Nevşehir 2. Ağır Ceza Mahkemesi’nde görülen duruşmada M.Ö., son dönemlerde eşiyle sık sık tartıştıklarını, olay günü ise alkollü olduğunu anlattı. Sanık, eşinin odada bıçakla kendisine zarar verdiğini iddia ederek şu ifadeleri kullandı: “Eşim kendisini suçlayan sözler söylüyordu. Onu teselli etmeye çalıştım. Evde yazdığı bir intihar mektubu buldum, okumadan yaktım. Bir anda elinde bıçakla odaya girdi. Boynunda kan görünce panikledim, bıçağı elinden almaya çalışırken elinden yaralandı. Mutfaktan tekrar bıçak alacağını düşünüp peşinden gittim. Balkona çıktığında kendini aşağı bırakıyordu. Tutmaya çalıştım ama yetişemedim. Çok bağırdım, alt komşumuz da tutmaya çalıştı ama olmadı. Eşimi çok seviyordum. Telefonunda beni ‘Kıral’, ben onu ‘İçişleri Bakanım’ diye kaydetmiştim.”
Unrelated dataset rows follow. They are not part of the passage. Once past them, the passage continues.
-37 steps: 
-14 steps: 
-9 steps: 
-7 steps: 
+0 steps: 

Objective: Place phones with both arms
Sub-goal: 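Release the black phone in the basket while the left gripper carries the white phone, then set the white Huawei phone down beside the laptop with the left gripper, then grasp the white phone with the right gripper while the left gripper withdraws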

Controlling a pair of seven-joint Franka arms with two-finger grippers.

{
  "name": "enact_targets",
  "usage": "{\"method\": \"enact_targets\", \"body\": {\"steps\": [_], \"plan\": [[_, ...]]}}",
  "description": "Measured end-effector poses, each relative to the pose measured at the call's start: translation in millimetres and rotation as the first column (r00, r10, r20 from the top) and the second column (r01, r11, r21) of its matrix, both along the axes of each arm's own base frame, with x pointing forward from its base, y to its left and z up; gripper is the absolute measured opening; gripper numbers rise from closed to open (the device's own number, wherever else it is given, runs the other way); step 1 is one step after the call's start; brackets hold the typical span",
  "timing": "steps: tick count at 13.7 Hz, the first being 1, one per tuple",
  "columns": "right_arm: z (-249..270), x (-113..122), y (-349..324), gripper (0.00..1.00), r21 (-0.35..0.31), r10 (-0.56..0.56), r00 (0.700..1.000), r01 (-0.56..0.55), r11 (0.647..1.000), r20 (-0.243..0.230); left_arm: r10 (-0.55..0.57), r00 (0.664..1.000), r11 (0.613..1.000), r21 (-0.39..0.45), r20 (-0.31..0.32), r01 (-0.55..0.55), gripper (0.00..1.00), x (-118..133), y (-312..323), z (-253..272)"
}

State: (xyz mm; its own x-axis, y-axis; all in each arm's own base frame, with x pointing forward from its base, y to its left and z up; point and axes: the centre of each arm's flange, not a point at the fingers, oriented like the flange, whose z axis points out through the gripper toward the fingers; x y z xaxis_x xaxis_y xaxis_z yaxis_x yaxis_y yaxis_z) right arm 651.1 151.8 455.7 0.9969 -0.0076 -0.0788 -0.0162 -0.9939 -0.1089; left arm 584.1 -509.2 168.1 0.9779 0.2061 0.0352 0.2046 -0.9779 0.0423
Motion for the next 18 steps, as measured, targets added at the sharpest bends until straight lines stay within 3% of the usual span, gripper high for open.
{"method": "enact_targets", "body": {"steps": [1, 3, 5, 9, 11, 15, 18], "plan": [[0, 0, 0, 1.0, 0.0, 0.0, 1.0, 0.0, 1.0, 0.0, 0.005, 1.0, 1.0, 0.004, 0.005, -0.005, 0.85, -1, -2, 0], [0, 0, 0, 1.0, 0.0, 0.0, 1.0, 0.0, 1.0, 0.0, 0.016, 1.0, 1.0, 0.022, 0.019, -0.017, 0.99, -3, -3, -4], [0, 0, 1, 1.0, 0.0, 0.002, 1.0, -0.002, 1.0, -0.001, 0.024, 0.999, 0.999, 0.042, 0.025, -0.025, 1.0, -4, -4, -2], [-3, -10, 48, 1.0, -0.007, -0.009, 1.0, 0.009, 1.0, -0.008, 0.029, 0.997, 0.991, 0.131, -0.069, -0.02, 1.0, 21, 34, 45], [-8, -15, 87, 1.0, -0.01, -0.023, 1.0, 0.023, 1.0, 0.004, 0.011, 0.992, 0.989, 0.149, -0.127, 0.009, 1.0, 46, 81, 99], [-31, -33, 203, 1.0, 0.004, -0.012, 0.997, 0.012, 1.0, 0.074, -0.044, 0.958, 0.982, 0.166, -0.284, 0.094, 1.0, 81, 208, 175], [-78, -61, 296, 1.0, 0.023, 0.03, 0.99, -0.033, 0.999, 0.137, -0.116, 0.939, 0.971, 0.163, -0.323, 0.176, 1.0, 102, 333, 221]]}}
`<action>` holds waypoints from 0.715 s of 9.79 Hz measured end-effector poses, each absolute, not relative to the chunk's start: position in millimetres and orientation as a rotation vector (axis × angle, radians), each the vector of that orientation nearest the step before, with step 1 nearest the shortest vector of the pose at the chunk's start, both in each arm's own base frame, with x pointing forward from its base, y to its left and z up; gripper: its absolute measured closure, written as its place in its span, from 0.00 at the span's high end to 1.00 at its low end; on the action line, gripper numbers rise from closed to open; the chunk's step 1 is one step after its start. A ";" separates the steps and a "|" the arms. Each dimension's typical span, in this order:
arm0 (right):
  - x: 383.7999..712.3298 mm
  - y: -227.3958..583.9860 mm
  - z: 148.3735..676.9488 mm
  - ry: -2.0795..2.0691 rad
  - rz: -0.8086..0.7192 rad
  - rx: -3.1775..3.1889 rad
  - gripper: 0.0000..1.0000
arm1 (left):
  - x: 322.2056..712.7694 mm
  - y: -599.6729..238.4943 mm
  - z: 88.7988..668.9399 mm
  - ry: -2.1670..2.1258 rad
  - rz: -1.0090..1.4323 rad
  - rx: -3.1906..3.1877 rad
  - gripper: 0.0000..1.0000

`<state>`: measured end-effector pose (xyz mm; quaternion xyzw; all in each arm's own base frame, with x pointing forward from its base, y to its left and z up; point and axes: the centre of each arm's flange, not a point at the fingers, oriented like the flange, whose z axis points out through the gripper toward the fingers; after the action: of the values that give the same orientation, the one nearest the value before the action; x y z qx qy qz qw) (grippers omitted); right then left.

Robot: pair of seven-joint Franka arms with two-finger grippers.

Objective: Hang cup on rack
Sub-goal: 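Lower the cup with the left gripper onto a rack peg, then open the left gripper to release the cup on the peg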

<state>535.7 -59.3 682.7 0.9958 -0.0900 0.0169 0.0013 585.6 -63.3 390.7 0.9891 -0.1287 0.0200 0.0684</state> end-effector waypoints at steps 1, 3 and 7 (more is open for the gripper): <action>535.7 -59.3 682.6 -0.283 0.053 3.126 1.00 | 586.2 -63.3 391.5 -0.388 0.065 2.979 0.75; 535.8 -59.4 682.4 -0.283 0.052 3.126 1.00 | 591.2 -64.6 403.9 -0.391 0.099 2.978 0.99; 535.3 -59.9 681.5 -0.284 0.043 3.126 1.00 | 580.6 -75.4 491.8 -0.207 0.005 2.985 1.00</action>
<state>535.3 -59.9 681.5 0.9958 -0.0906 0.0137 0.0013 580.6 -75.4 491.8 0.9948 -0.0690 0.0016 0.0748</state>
“DAHA ÖNCE DE İNTİHAR GİRİŞİMİ VARDI”
Sanık avukatı ise çiftin mutlu bir evliliği olduğunu, kadının vücudundaki kesiklerin ölümcül nitelikte olmadığını, İ.Ö.’nün cinnet geçirerek kendisine zarar verdiğini ve daha önce de intihar girişiminde bulunduğunu savundu.
EV HAPSİ VE YURT DIŞI ÇIKIŞ YASAĞI
Mahkeme heyeti, sanığın tutukluluk süresi, mevcut deliller ve tanık beyanlarını dikkate alarak M.Ö.’nün ev hapsi ve yurt dışına çıkış yasağı şartıyla tahliyesine karar verdi. Duruşma, ek delillerin değerlendirilmesi için şubat ayına ertelendi.